Honda UK has recently undertaken a restoration project on one of their 1967 Honda S800 sports cars as part of their celebrations of the vehicle’s 50th anniversary.
The S800 was the first four-wheeled vehicle Honda produced in the UK and was very much in line with the popular small roadsters of the time that were being produced by the likes of MG and Triumph.
They recently acquired the vehicle and have begun painstakingly restoring it to its former glories, with a view to it being ready in time for the Goodwood Festival of Speed, which takes place next June.
The model in question is a red 1967 S800 and is being restored in partnership with Le Riche Automobile Restorers who are based in Jersey.
The plan is for the vehicle to be added to Honda’s growing heritage press fleet once the restoration is complete, as a way to show off the manufacturer’s great heritage at events around the UK.

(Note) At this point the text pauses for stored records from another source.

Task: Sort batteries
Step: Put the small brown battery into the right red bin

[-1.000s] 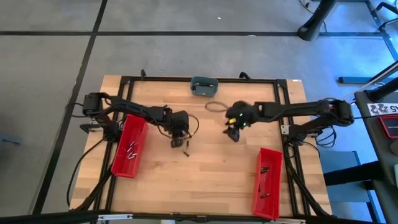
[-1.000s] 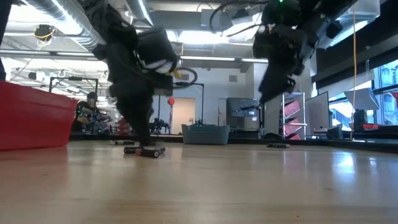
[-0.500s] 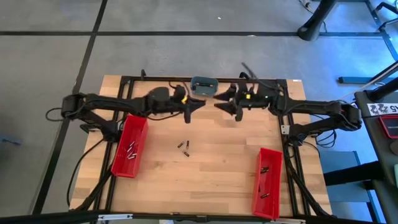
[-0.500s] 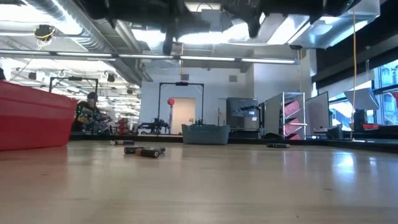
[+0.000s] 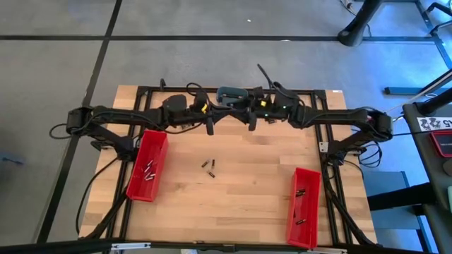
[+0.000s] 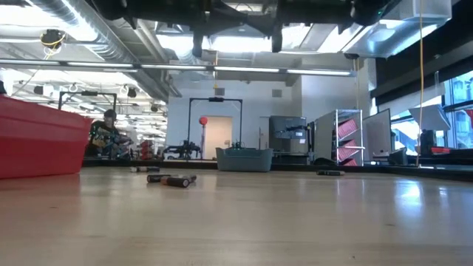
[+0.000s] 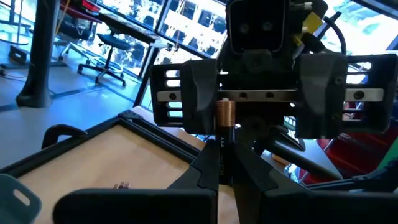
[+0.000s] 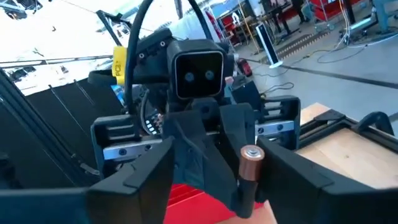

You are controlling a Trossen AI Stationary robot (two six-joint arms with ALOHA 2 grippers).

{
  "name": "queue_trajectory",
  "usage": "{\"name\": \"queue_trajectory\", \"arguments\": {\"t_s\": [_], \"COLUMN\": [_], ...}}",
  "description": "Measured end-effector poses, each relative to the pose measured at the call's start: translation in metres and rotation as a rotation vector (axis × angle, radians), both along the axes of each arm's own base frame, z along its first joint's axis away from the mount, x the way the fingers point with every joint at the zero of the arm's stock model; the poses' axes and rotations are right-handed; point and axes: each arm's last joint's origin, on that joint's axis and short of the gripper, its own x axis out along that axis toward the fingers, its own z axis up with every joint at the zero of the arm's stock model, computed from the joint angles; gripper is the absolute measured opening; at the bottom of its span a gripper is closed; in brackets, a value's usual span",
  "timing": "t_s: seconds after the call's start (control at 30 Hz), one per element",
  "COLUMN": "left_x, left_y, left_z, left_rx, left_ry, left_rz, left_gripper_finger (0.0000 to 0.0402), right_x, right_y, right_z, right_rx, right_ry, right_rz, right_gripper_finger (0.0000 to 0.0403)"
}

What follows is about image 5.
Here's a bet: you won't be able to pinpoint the black pedestal leg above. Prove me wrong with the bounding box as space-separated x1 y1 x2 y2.
337 0 384 48

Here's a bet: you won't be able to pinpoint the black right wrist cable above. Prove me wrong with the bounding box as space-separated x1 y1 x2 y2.
256 63 280 92

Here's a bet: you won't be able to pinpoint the black desk foot bar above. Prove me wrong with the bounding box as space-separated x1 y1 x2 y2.
383 68 452 96

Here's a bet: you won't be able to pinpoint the silver aluminium bar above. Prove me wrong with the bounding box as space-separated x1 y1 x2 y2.
110 241 152 251
306 247 349 254

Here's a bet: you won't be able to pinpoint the coiled black cables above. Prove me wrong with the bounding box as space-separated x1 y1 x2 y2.
352 132 384 169

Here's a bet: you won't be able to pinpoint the black diagonal frame brace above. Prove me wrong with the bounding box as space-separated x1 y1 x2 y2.
324 169 378 246
83 190 130 241

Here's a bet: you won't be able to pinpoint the red plastic bin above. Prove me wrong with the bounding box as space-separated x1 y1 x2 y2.
126 129 170 203
285 167 322 250

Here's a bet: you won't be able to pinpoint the black rig crossbar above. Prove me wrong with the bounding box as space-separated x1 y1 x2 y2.
0 236 452 254

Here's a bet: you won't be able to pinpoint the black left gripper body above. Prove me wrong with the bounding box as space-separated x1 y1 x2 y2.
189 102 232 123

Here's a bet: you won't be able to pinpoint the thick black pole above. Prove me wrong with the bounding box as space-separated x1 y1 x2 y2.
415 87 452 114

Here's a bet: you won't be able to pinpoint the black aluminium table frame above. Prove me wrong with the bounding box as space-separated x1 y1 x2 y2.
105 85 355 247

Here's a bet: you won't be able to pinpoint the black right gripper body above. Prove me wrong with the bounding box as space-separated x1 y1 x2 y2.
231 102 283 123

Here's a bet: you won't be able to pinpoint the red framed black device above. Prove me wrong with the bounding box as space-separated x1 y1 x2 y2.
429 130 452 158

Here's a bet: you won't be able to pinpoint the white printed label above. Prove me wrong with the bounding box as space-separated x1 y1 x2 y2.
416 116 452 133

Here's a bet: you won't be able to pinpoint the long black base cable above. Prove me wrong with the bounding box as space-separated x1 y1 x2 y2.
74 155 123 236

The vehicle in question is currently suffering from a little bit of rust and wear and tear, which is perfectly acceptable considering it’s almost 50 years old, and perhaps more surprisingly, the engine is still in good working condition.
Honda is aiming to fully restore the vehicle to a condition which reflects its age, while making sure not to ‘over-restore’ it and keep it looking authentic.

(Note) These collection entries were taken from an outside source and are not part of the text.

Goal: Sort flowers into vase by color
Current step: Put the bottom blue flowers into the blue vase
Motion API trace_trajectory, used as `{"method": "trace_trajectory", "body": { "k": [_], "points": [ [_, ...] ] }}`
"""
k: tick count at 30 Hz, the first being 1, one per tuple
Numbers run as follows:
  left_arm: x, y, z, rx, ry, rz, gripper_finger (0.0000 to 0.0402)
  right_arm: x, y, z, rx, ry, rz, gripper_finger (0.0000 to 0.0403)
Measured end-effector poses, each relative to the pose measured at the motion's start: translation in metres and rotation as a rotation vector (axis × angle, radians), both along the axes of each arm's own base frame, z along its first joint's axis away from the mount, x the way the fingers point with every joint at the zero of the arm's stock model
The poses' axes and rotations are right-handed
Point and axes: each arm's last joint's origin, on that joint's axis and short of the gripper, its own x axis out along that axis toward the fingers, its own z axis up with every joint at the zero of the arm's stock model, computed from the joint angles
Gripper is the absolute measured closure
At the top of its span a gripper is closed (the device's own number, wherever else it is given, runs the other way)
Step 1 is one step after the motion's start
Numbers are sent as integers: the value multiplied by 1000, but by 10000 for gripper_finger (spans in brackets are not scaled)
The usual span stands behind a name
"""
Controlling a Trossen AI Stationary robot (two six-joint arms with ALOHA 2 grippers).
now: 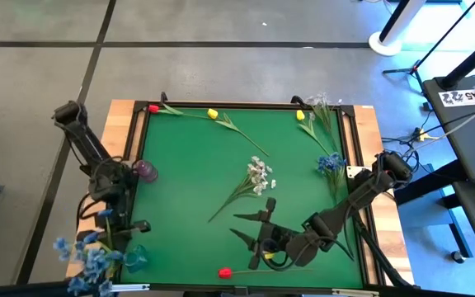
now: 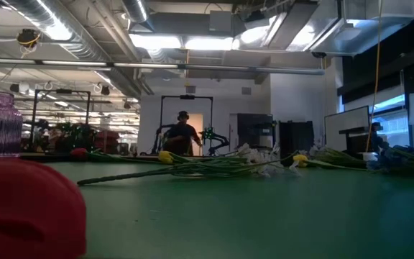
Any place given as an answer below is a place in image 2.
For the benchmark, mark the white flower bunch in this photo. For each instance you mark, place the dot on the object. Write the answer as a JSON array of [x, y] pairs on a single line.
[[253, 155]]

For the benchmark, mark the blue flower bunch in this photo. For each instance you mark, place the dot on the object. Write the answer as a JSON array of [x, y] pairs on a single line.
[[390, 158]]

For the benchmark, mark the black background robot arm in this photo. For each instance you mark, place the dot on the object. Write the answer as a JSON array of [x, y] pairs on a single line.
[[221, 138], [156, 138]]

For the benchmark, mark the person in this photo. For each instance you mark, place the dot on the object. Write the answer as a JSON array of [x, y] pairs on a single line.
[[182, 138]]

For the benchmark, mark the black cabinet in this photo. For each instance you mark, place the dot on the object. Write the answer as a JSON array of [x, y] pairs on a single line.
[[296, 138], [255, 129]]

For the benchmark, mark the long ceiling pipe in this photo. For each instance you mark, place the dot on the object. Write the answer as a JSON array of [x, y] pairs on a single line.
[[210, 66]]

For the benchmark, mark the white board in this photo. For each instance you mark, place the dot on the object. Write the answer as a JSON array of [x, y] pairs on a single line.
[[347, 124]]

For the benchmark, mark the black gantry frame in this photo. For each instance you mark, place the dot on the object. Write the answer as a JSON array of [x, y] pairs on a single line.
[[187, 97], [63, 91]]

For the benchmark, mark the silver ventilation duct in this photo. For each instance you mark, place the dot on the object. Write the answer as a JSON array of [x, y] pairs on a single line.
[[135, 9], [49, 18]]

Philip Crossman, the managing director of Honda UK explained that the restoration will be mostly cosmetic explaining: “Next year, 2017 marks the 50th anniversary of the first four-wheeled Honda to be sold in the UK – the S800.
“And with this golden celebration for Honda in the UK, the S800 is the perfect addition to the press fleet.
“The engine still works perfectly, as you expect from a Honda, so we don’t need to engage a complete overhaul of the car.
“The interior needs looking at, as do parts of the bodywork – in short, it simply needs some loving care and attention, which we are trusting to Le Riche, to get it back to its former glory.”
The original S800 was capable of reaching a top speed of up to 100mph despite its small size, gaining its power from its high revving 800cc motor, which was derived from the manufacturer’s successful motorbike division and could redline at 10,000 rpm.
The last S800 rolled off the production line in May of 1970 after around 12,000 were made.
It wasn’t until almost 30 years later that Honda went back and made another S roadster, in the form of the S2000.